The second sensitivity analysis, which assessed the impact of the lower FPG exhibited by efsitora prior to the double dosing, demonstrated more comparable results than the primary analysis (Supplemental Table 4). Participants with similar FPG values prior to double dosing reported 44 and 61 level 1 events between 0 and 48 h and between 48 and 96 h after efsitora treatment, respectively, and 34 events up to 48 h after glargine treatment. One level 2 hypoglycemic event occurred between 0 and 48 h and five events occurred between 48 and 96 h after efsitora treatment. Four level 2 hypoglycemic events were reported up to 48 h after glargine double dosing.
Nadir Plasma Glucose
The nadir PG values were similar during the efsitora and the glargine treatment periods for all provocations. The mean ± SD (minimum, maximum) nadir PG during hypoglycemic events occurring prior to the first event that required glucose treatment in the prolonged fasting was 63.4 ± 5.1 (51, 69) mg/dL for efsitora and 65.8 ± 3.7 (57, 69) mg/dL for glargine, and during the fasting with exercise provocation periods, the nadir PG was 66.3 ± 3.1 (55, 69) mg/dL for efsitora and 65.9 ± 3.2 (59, 69) mg/dL for glargine. During all events in the double-dosing provocation periods, the nadir PG was 63.0 ± 4.9 (47, 69) for efsitora and 62.8 ± 5.2 (48, 69) mg/dL for glargine.
Time to Hypoglycemia
Kaplan–Meier plots suggest that participants were more likely to have a level 1 hypoglycemic event earlier during the prolonged fasting and prolonged fasting with exercise provocation periods after efsitora treatment compared to glargine (Supplemental Fig. 3). After double dosing, participants were more likely to have a level 1 hypoglycemic event earlier during glargine treatment compared to efsitora. There was no statistically significant difference in time to level 1 hypoglycemia between efsitora and glargine in the fasting and double-dosing provocation periods. During the prolonged fasting with exercise provocation period, participants were statistically significantly more likely to experience level 1 hypoglycemia earlier during efsitora treatment compared to glargine (p = 0.0103).
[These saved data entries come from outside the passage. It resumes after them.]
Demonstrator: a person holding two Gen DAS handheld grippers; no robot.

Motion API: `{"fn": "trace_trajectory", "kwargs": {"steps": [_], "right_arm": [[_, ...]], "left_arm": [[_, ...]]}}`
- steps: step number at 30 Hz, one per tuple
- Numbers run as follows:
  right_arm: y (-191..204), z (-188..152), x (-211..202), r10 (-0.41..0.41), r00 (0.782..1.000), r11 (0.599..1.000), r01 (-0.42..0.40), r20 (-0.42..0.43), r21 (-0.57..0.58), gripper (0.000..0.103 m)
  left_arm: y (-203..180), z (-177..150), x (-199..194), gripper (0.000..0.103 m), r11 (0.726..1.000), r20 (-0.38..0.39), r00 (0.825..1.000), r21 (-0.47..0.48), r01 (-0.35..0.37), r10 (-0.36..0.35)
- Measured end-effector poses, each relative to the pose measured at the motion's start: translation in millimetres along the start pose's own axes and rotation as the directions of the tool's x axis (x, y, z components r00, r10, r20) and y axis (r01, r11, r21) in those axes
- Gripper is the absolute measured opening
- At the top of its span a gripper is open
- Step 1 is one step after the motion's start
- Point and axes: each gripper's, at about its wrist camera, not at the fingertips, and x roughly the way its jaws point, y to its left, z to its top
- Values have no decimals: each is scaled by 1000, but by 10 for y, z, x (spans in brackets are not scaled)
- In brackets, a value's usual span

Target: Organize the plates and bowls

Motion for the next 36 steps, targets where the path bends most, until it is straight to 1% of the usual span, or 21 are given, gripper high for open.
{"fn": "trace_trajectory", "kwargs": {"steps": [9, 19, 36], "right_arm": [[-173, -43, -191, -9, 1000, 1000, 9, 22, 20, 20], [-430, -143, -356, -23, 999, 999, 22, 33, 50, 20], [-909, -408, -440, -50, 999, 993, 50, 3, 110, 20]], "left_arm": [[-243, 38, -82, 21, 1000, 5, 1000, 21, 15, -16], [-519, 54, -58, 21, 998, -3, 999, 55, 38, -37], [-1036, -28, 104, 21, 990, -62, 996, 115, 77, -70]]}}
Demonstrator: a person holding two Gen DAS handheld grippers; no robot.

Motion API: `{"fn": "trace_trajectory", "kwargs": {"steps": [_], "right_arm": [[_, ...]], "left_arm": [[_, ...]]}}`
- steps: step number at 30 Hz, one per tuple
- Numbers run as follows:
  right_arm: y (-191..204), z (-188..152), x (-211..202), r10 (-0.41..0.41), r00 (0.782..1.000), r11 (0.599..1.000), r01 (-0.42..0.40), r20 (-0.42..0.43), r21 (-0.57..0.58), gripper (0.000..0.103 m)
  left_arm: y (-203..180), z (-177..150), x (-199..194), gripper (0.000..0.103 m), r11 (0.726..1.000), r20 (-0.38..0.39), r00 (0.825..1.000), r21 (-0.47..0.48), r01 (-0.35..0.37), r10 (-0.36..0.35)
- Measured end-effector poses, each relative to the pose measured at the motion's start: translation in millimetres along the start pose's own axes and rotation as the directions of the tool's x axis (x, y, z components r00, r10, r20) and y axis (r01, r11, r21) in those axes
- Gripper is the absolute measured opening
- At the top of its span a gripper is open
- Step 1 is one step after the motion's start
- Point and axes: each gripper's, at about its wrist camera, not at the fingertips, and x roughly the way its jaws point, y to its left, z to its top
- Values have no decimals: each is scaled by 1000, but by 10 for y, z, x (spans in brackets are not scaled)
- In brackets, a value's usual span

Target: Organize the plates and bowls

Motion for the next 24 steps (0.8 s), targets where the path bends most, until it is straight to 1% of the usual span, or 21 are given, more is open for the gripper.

There were no level 2 hypoglycemic events during the prolonged fasting and prolonged fasting with exercise provocation periods after glargine treatment. The Kaplan–Meier plots suggest that the time to level 2 hypoglycemia was similar for efsitora treatment and glargine treatment during the double-dosing provocation periods (Supplemental Fig. 4); no statistically significant difference was observed.
Duration of Hypoglycemia
The mean duration of hypoglycemia occurring prior to the first event that required glucose treatment was approximately 14 min longer in the fasting provocation period during treatment with efsitora (115.2 min) compared to glargine (101.0 min). The mean duration of hypoglycemia occurring prior to the first event that required glucose treatment in the fasting with exercise provocation period during treatment with efsitora (90.0 min) was similar to that during treatment with glargine (92.6 min). For all hypoglycemic events during the double-dosing provocation period, the mean duration of hypoglycemia was similar during treatment with efsitora (76.6 min) compared to glargine (79.3 min).
Safety and Tolerability
Both treatments were well tolerated during the study. Overall, the incidence of TEAEs was higher with efsitora treatment (77.6%) compared to glargine (57.4%). Most TEAEs (82.5%) were considered mild in severity. Headache (efsitora n = 5, glargine n = 13), nasopharyngitis (efsitora n = 6, glargine n = 8), and Covid-19 (efsitora n = 6, glargine n = 0) were reported by more than 10% of participants. No deaths were reported during the study. Two SAEs, a limb abscess and obstructive pancreatitis, were reported but were not considered to be related to the study treatment. Injection-site reactions (erythema, pruritus, and induration) were reported in 6.1% of participants during efsitora treatment and in no participants during glargine treatment. No clinically significant trends or changes in clinical laboratory evaluations, vital signs, and electrocardiograms were observed.
Discussion
This phase 1 exploratory study was the first to evaluate the impact of once-weekly doses of efsitora on hypoglycemia in participants with T2D under three experimental conditions: fasting, exercise during fasting, and after receiving a double dose. Overall, the incidence of hypoglycemia was low during the once-weekly efsitora treatment period and similar to once-daily glargine, despite the lower FPG with efsitora prior to entering the provocation periods. While more participants reported level 2 hypoglycemia with efsitora, the incidence was still low, and the finding was not confirmed within the more provocative setting of prolonged fasting with exercise. Further, the duration and severity of hypoglycemic events and the nadir PG were similar for the two insulins. Despite the high-risk provocation scenarios, most of the observed hypoglycemic events were level 1; no severe hypoglycemic events were reported.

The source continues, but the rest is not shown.